Много я ездила на велосипеде. Это было замечательно — уехать от взрослых. Через железнодорожные пути находились так называемые генеральские дачи — большие основательные дома из бревен, не сравнимые с курятниками для дачников. Все было добротно, самовар на большой террасе, половина которой застеклена, а другая — только под крышей. Генералов я не видела, но все располагало к комфортному отдыху. Огромные участки, лес. Это был другой мир — мир людей, создавших себе все условия для отдыха, осознающих свое право на лучшие условия жизни. Это ощущалось.

В одном из дачных поселков на площади был тир. Первые пять пулек надо было купить, а потом, если попадешь в цель, давали еще пять бесплатно, и так несколько раз. Мне показали, как крепко прижать ствол к плечу, навести на мушку, чуть ниже для отдачи, и если руки не дрожали и хорошее зрение — все будет в порядке. Бах-бах-бах — мельница вращается, у самолета крутится пропеллер, фашист падает ниц. Посложнее было с двигающимися целями.
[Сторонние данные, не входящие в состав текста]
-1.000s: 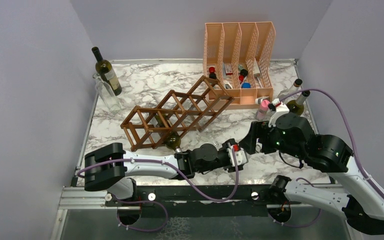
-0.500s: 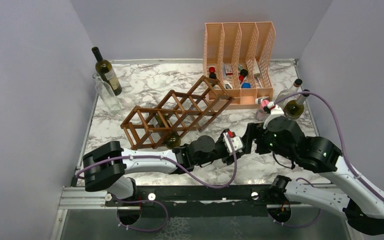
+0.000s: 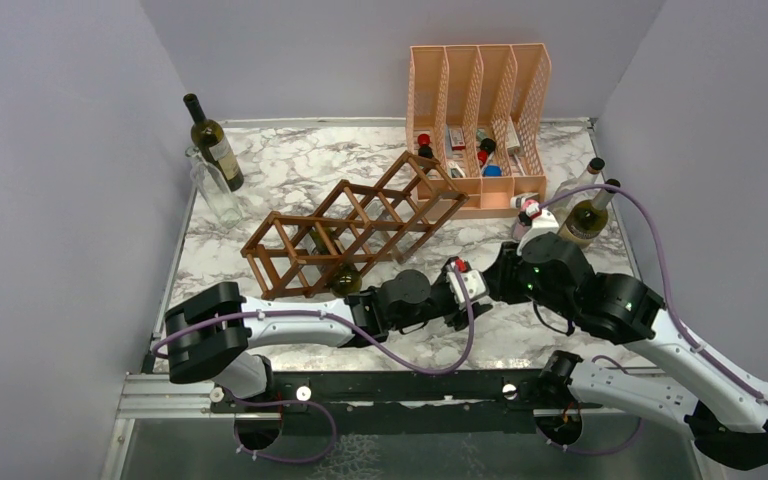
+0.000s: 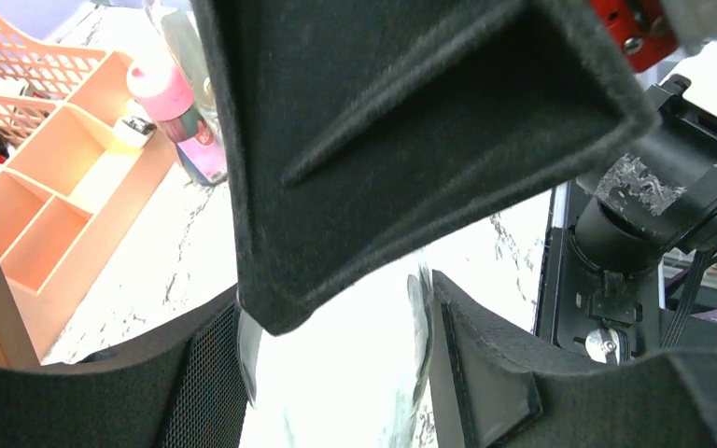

В тире я могла находиться часами. Нравилось, что поражаю цель. В основном туда заходили солдаты. И я нашла себе развлечение: солдатик только нажимает спуск, а я уже стреляю. Или он промахнется, а я сразу за ним поражаю.

Меня пытались приучить к девичьим занятиям — вышивать, вязать. Часами сидеть над вышивкой? О нет, тут еще нитки путались и иголки терялись. К тому же тетя Зина без конца меня пугала: вот попадет иголка в кровеносный сосуд, дойдет до сердца и конец.

А сама тетя обвязывала кружевом края носовых платков, которые мама нарезала из батиста. Это выглядело очень красиво! Один раз Зина задремала, крючок упал и вонзился в большой палец ноги. Все попытки вытащить его только усиливали боль: крючок был тонким, к тому же загнут и не вынимался никак — нога распухла, а лужица крови у дивана все увеличивалась. Этот случай так подействовал на меня, что я потом, видя крючок, прятала его подальше.

Лето мчалось быстро, солнце, раздолье, какие-то смешные приключения, которые запомнились. Помню, пропала хозяйская кошка Мурка — она ходила с большим пузом.
— Где она? — поинтересовалась я.
— Ну ее к черту! — разворчалась хозяйка. — Все котят прячет, знает, что я или утоплю, или раздам.

Я решила обязательно разыскать пополнение. Похудевшая Мурка изредка появлялась с довольным видом. Поест и исчезнет. Стала я наблюдать за ней. Ну, хитра! Вертится у ног, ластится, урчит — я решила не попадаться ей на глаза. Однажды увидела, как она неуклюже спускается с лестницы позади большого сарая. Понятно! Я подождала, когда она уйдет, и полезла. Полусломанная лестница ходила ходуном, на чердаке полумрак, но я разглядела на куче тряпья четверых котят — у них только-только глаза прорезались. Они на меня: «Пшш-пш-ш-ш!..». Смешно — маленькие тигры!

Собрала я их в подол и вниз. Чуть не упала, но слезла. Особенно мне понравился пушистый белый-пребелый котенок. Я назвала его Ватка. Мама сразу: «ни-ни-ни»: вспомнила, что я прошлым летом подобрала в зонтик двух мокрых котят. В Москве они устроили «мамаево побоище»: лазили по занавескам наперегонки, висели на букетах, которые стояли в больших маминых хрустальных вазах. Все это опрокидывалось, проливалось и, что самое ужасное, разбивалось, и мама сказала: «Больше никогда!». Так что Ватка прожил со мной до конца сезона, а потом перед отъездом мы пристроили его к одной местной бабушке, одарив ее, конечно, чем смогли.